The website crawler allows you to ingest content from public web pages into your vector store. It supports crawling single pages or following links to discover related content.

Adding a Website Source

  1. Navigate to Sources from the sidebar
  2. Click Add Source and select the Website card
  3. Enter the target URL in the text field (e.g., https://docs.example.com)
  4. Click Add URL to add the page to your selection

Browsing and Managing Website Pages

Once connected, click Browse on your Website source card to open the Website Manager:

SectionDescription
URL InputText field to add new URLs for syncing
Previously Synced PagesList of pages already synced to your vector store
Selection CountShows how many pages are currently selected
Sync Limit WarningDisplays the maximum pages allowed per immediate sync

Syncing Website Pages

Immediate Sync (up to 15 pages)

  1. Enter URLs or select previously synced pages
  2. Review the selection count at the bottom
  3. Click Sync X Pages to sync immediately
warning

Immediate sync is limited to 15 pages per operation. This ensures reliable processing and prevents timeouts.
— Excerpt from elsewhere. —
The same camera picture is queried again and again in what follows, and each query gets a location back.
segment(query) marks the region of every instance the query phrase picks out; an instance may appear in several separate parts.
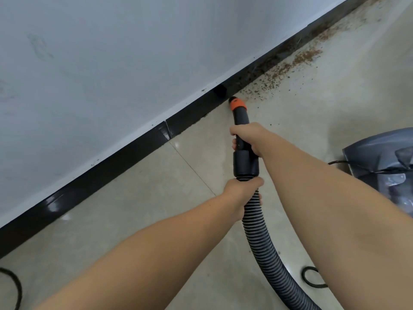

Queue-Based Sync (for large batches)

When you need to sync more than 15 pages, use the queue-based sync feature:

  1. Select all desired pages (even if more than 15)
  2. When selection exceeds 15 pages, a warning appears with a Queue button
  3. Click Queue X Pages to add them to the background sync queue
  4. Pages are processed automatically every 5 minutes by the system
Sync MethodPage LimitProcessingBest For
Immediate Sync15 pagesInstantSmall batches, quick updates
Queue SyncUnlimitedBackground (every 5 min)Large site crawls, bulk imports

Crawl Behavior

The crawler:

  • Follows internal links within the same domain
  • Respects robots.txt directives
  • Extracts main content while filtering navigation/ads
  • Maintains URL references for source tracking
  • Deduplicates pages to prevent duplicate syncs

Security Considerations

The crawler includes SSRF (Server-Side Request Forgery) protection to prevent accessing internal or private network resources.